The decline in the Kospi index is attributed to rising interest rates and the ongoing labor strike at Samsung Electronics, the world's biggest memory chipmaker. Samsung Electronics Co. and its largest labor union are set to resume negotiations on Monday to avert a strike that the nation's prime minister warned could wreak havoc on the economy.
Read also: Treasury Yields Experience Largest Increase in Two Weeks Following Release of Labor Market Data
| Company | May 14 Peak | Current Price | Change |
|---|---|---|---|
| Samsung Electronics Co. | |||
| N/A | N/A | N/A |
Note: Due to the lack of specific numbers for Samsung Electronics Co. in the original text, the table is incomplete.
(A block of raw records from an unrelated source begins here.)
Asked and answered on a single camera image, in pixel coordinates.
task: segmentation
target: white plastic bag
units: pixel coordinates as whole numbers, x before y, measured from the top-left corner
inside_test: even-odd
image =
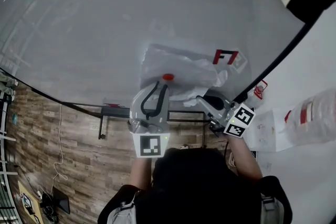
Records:
[[[160,81],[164,74],[173,74],[174,81],[169,84],[170,100],[193,106],[198,95],[203,96],[209,88],[221,87],[226,81],[227,71],[218,73],[209,60],[191,60],[162,47],[150,46],[147,49],[141,66],[141,88]]]

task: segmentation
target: person
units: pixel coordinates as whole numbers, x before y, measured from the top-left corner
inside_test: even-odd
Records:
[[[244,139],[228,136],[228,143],[238,175],[213,149],[168,149],[152,182],[151,159],[135,159],[129,184],[106,204],[98,224],[291,223],[279,180],[262,176]]]
[[[18,86],[18,81],[0,72],[0,91],[12,96],[12,101],[14,101],[15,98],[15,90],[11,88],[13,86]]]

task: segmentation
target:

Ha SeokKeun, chief investment officer at Eugene Asset Management, described the latest decline as "a natural pullback" following the index's sharp rally over the past month. According to Ha, the immediate triggers were rising interest rates and the labor strike at Samsung Electronics. However, they do not see this as the beginning of a structural downtrend, but rather a healthy price correction. In fact, they believe attractive buying opportunities in high-quality stocks are emerging again.
Investor Takeaway
Investors should be cautious of the market's fragility and potential pullbacks.